▶ [Assignment]:
Tally every line below where "shown" appears, then report the total alone.

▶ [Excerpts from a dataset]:
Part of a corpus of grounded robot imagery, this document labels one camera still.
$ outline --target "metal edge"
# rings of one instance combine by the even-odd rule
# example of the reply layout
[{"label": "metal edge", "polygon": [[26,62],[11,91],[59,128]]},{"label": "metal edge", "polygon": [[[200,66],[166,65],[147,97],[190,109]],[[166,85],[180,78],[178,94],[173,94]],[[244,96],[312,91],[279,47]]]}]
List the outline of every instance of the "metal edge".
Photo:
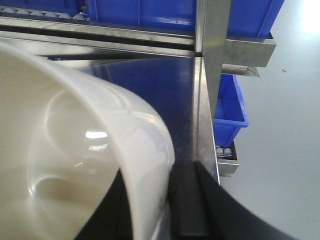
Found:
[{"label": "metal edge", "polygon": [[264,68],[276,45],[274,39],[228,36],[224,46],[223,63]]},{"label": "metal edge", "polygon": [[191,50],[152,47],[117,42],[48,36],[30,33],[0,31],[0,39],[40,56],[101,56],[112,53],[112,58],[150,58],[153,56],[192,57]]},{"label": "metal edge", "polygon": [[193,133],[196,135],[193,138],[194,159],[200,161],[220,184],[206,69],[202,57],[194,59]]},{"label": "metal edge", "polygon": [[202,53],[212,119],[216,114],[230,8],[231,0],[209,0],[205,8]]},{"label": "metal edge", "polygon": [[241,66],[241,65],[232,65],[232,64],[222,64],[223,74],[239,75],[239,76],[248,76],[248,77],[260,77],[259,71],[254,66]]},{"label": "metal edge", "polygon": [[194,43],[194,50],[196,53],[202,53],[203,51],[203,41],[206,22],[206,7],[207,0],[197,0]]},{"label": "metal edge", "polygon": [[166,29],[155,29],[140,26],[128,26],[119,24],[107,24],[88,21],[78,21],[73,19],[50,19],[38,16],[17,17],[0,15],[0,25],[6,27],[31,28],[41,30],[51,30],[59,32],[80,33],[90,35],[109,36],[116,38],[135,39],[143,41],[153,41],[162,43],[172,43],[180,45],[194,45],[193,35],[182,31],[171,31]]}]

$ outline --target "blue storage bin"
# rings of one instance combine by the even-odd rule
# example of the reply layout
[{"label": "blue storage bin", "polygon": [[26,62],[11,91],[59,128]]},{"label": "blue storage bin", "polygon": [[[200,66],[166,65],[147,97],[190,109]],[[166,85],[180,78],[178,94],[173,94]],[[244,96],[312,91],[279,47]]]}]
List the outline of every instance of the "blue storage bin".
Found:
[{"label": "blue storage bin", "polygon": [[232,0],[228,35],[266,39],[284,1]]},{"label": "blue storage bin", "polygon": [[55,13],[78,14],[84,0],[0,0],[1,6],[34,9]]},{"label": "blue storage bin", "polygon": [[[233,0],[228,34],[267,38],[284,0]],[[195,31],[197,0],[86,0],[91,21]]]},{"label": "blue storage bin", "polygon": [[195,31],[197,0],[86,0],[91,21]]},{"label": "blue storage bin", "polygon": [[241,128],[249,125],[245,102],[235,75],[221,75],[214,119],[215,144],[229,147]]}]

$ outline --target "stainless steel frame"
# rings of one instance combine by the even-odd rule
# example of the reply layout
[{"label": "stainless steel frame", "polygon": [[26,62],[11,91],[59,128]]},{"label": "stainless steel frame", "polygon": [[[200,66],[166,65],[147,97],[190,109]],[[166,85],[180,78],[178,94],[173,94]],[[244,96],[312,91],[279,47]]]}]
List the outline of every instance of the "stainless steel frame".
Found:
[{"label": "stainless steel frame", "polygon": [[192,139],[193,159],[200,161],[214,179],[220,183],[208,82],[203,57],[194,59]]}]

* * *

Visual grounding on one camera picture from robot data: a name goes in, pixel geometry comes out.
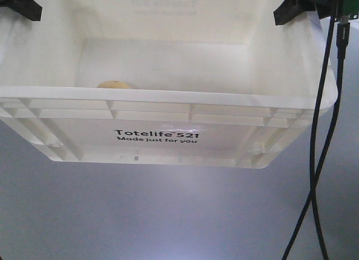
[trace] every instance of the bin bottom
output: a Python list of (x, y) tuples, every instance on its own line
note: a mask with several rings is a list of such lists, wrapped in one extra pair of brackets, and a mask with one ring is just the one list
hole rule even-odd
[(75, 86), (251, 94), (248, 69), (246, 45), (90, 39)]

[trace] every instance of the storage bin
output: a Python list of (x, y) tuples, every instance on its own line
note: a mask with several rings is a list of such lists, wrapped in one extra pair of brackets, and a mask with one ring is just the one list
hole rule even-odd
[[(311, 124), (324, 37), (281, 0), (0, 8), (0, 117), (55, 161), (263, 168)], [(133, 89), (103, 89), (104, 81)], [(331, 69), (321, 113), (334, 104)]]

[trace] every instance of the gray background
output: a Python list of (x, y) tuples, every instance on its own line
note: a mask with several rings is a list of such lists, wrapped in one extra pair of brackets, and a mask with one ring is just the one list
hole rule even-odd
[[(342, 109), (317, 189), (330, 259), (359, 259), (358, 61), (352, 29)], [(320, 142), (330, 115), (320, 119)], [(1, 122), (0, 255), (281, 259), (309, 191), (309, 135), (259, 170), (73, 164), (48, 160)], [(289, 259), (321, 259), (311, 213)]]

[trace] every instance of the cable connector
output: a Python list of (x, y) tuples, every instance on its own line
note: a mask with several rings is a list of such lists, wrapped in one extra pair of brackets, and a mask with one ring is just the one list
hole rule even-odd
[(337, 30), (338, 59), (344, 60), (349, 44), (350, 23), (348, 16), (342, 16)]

==

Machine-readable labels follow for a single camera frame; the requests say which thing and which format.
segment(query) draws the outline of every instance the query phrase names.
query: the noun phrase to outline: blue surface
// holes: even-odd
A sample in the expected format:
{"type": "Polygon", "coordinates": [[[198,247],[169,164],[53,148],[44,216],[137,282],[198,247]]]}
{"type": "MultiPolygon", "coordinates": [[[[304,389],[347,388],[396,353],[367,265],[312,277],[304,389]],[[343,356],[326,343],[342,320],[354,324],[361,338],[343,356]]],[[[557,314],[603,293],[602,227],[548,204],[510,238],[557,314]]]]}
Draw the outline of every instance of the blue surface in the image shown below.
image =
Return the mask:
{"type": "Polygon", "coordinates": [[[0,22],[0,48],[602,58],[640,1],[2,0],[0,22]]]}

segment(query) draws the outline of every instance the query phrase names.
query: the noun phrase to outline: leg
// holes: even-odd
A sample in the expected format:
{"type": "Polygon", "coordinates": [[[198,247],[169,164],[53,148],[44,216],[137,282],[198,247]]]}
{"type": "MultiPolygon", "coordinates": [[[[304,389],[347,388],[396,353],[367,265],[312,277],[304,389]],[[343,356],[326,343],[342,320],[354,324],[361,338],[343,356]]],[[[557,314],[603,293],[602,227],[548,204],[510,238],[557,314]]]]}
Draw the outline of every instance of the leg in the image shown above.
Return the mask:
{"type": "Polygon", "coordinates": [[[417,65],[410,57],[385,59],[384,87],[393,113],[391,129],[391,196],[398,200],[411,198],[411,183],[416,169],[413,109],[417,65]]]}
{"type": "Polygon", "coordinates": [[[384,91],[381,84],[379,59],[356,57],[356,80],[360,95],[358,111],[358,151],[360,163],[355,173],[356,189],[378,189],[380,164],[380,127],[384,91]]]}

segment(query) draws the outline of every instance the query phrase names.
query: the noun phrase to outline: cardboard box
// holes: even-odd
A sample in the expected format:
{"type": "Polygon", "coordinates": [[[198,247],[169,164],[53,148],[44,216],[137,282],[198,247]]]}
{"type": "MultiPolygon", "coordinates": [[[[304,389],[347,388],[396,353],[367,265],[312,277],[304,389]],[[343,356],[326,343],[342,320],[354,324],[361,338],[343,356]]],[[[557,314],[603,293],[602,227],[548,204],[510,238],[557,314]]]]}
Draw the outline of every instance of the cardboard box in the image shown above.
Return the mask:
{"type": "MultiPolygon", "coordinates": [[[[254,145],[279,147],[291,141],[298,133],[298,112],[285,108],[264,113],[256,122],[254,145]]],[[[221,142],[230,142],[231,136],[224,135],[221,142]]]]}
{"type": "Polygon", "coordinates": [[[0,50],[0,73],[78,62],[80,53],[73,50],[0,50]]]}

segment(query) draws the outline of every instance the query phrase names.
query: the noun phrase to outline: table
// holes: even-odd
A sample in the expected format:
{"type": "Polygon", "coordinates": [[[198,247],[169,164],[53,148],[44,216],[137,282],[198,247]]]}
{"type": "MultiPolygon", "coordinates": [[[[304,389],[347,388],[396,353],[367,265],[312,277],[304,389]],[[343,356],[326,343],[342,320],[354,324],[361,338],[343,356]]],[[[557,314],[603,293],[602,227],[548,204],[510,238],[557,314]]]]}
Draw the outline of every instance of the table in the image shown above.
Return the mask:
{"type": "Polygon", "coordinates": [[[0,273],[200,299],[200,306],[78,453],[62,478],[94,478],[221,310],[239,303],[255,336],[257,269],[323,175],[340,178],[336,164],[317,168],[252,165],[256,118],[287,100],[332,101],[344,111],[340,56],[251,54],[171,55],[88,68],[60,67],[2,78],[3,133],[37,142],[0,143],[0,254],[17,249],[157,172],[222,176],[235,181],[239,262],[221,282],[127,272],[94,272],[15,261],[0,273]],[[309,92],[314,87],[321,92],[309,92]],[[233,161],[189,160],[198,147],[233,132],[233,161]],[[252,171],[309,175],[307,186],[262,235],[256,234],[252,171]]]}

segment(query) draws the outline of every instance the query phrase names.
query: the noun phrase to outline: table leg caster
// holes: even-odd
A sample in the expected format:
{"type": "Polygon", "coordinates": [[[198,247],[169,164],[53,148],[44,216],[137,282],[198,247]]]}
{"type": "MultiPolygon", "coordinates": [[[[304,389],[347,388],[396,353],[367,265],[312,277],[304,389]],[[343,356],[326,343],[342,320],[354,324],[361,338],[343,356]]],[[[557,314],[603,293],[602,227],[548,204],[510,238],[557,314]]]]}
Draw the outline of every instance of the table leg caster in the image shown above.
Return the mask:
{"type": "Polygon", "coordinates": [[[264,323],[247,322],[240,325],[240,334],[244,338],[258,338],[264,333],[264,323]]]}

▶ [Your response]:
5